Peter Guest, Sen Nguyen, and Randy Mulyanto, Rest of World:
Over the past few years, Grab and other ride-hailing players like Gojek Vietnam, owned by the Indonesian unicorn Gojek, have burned millions of dollars in investor cash trying to attract price-sensitive Vietnamese customers and capture as much market share as possible. The strategy included offering steep discounts to consumers and generous incentives to drivers, who work as independent contractors with few labor protections.
The problem is that now their investors are eager to turn a profit, and the well of cash is starting to dry up. In Vietnam and other Southeast Asian countries, like Indonesia, Grab and Gojek have begun raising prices and squeezing gig workers, especially after Covid-19 lockdowns drastically cut the number of people using ride-hailing apps.
But the two companies are also part of a pattern that started emerging around the world long before the pandemic. Enormous venture firms, most notably the Japanese mega-fund SoftBank, have poured billions into startups with the express purpose of winner-takes-all domination. Often, when it comes time to actually make money, it’s workers at the bottom who bear the burden.

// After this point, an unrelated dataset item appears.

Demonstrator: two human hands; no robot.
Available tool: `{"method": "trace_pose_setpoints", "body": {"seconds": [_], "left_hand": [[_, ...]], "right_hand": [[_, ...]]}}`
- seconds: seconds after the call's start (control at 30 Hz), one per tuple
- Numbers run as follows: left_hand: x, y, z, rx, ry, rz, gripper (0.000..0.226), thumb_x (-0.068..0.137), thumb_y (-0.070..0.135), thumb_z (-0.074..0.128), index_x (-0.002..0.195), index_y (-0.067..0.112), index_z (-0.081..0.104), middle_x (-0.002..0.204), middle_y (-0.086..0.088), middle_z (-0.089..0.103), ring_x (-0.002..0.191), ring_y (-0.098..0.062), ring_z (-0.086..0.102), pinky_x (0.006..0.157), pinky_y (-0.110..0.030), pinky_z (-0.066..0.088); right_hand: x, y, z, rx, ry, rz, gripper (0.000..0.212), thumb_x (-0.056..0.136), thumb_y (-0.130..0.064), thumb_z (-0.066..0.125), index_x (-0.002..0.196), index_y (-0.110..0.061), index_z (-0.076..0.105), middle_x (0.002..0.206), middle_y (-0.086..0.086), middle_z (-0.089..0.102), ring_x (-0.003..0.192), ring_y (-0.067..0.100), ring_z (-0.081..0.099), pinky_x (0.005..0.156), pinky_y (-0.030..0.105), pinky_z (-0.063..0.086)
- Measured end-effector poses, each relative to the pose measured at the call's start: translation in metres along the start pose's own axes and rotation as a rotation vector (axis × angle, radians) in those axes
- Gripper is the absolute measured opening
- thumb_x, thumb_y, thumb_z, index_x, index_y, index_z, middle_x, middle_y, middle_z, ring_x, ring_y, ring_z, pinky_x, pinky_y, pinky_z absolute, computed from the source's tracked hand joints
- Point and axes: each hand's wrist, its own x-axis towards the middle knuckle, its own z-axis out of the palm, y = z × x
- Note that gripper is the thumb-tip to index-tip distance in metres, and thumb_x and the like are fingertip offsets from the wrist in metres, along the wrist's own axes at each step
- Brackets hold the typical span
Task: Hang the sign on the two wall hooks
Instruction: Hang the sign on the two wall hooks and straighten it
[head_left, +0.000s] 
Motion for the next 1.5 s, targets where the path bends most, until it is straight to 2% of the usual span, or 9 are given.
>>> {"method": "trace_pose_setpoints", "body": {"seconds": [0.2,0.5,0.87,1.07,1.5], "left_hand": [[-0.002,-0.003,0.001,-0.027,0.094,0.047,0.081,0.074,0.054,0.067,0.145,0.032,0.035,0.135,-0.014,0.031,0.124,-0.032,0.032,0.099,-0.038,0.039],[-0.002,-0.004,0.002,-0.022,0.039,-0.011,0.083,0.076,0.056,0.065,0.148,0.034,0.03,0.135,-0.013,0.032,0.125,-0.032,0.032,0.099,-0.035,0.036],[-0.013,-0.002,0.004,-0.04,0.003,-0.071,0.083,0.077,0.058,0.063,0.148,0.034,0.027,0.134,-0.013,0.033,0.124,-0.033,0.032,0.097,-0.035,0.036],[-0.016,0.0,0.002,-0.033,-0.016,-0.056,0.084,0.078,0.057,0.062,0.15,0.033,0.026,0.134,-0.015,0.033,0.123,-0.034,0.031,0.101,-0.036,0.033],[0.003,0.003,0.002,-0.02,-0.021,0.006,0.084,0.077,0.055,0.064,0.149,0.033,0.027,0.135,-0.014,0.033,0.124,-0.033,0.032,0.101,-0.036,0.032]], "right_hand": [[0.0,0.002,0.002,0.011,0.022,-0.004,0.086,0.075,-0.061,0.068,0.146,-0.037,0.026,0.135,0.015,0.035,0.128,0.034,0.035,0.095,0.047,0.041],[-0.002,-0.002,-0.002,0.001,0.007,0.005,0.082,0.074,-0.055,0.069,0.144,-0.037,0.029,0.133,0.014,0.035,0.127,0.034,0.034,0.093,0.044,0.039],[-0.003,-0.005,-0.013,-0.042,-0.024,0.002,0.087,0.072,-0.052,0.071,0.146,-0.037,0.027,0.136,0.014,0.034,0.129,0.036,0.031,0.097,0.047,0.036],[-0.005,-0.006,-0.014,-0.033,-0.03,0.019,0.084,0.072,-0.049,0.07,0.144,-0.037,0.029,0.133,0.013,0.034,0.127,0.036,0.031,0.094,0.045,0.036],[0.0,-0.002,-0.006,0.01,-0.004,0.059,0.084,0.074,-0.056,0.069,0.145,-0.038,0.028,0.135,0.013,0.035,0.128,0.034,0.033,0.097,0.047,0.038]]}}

This piece largely concerns speculation of a merger of Grab and Gojek, which would give the combined company a near-monopoly on ride hailing throughout Southeast Asia. Both companies also operate ancillary services that take advantage of their ubiquity; this would be worrying for workers in many industries in the region.
But this is also, in the periphery, about the distorting effect of massive infusions of venture capital. I’ve already written about how companies like Uber have bled billions of dollars on the premise that they can make self-driving cars, something which they offloaded in December. But it is equally worrying that the funding of some venture-backed companies is dependent on aspirations of becoming a monopoly in key markets — something that is enabled by decades of weak antitrust regulation worldwide.